Komitmen Daerah dalam Pemenuhan Kebutuhan Dasar

Keberhasilan dalam penurunan stunting dan pengendalian inflasi menunjukkan komitmen daerah terhadap pemenuhan kebutuhan dasar masyarakat. Kebijakan baru memberikan kerangka kerja yang lebih luas untuk menilai pencapaian ini, termasuk indikator kesehatan dan pangan yang lebih spesifik. Tito Karnavian mengungkapkan, acara ini bertujuan meningkatkan motivasi daerah agar terus berinovasi dalam kebijakan pembangunan, terutama dalam mengatasi isu-isu yang kritis seperti stunting dan inflasi.

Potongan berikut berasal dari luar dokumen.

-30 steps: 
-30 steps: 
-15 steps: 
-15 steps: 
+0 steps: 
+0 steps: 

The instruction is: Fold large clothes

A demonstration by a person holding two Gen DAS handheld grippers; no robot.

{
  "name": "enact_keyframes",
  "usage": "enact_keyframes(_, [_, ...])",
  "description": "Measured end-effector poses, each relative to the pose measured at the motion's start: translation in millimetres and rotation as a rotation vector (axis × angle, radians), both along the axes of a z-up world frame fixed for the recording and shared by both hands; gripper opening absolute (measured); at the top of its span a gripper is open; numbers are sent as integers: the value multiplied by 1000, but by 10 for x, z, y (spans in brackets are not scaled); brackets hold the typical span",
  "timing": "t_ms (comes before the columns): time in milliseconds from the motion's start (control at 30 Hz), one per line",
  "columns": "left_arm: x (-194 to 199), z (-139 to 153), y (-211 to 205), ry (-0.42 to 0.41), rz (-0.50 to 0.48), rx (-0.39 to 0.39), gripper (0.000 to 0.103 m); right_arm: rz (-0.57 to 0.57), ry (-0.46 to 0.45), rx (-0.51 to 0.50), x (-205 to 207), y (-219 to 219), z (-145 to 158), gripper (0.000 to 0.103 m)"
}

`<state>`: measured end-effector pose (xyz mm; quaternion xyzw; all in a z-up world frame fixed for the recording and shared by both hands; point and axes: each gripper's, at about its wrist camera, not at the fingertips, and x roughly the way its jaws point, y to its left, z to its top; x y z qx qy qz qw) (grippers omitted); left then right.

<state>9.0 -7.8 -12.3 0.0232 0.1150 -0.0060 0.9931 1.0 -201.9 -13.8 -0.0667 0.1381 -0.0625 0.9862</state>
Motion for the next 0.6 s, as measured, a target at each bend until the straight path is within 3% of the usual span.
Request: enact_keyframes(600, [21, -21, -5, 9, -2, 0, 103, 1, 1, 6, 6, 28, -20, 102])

Di sisi lain, kebijakan baru ini memberikan ruang bagi daerah untuk mengembangkan SDM yang lebih berkualitas. Tito menyebutkan bahwa pembangunan daerah yang berkelanjutan memerlukan profesionalisme aparatur sipil negara (ASN) serta dukungan dari institusi seperti IPDN dalam pelatihan dan pengembangan kemampuan kepemimpinan. “Kebijakan baru ini adalah bagian dari upaya memperkuat kapasitas daerah dalam menghadapi tantangan pembangunan,” tegas Tito, menjelaskan visi jangka panjang pemerintah pusat.

Dalam rencana jangka panjang, acara apresiasi kekinian akan diadakan di wilayah Jawa-Bali dan Papua setelah sebelumnya di Sumatera, Kalimantan, serta Nusa Tenggara. Kebijakan baru ini diharapkan menjadi alat evaluasi yang efektif, sehingga daerah dapat terus meningkatkan kinerja mereka dalam mewujudkan keadilan sosial dan kesejahteraan masyarakat. Selain itu, kebijakan baru juga berpotensi mendorong inovasi dalam kebijakan lokal yang berdampak positif pada kesejahteraan nasional.